▶ [Exercise instructions]: Starting at the line that contains "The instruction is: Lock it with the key", copy each line through the end of the listing below. Include both ends and output nothing more.

◆ ◆ ◆ ◆ ◆

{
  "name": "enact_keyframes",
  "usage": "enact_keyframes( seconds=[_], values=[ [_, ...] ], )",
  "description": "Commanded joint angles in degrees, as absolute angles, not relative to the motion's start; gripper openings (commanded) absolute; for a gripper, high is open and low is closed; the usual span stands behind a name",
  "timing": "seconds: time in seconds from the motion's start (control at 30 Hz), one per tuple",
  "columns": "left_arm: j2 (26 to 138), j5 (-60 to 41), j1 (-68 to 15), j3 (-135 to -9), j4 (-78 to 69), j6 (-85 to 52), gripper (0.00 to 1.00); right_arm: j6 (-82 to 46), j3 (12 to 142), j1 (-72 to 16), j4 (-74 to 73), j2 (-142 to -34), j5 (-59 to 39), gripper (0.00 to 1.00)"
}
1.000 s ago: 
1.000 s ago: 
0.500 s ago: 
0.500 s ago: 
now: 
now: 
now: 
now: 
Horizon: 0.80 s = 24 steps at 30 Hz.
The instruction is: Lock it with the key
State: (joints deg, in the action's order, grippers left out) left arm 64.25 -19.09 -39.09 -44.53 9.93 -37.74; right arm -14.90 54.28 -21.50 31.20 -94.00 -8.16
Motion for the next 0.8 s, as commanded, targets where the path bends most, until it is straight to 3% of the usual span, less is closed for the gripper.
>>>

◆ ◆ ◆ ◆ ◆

▶ [Finished exercise]:
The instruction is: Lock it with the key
State: (joints deg, in the action's order, grippers left out) left arm 64.25 -19.09 -39.09 -44.53 9.93 -37.74; right arm -14.90 54.28 -21.50 31.20 -94.00 -8.16
Motion for the next 0.8 s, as commanded, targets where the path bends most, until it is straight to 3% of the usual span, less is closed for the gripper.
>>>

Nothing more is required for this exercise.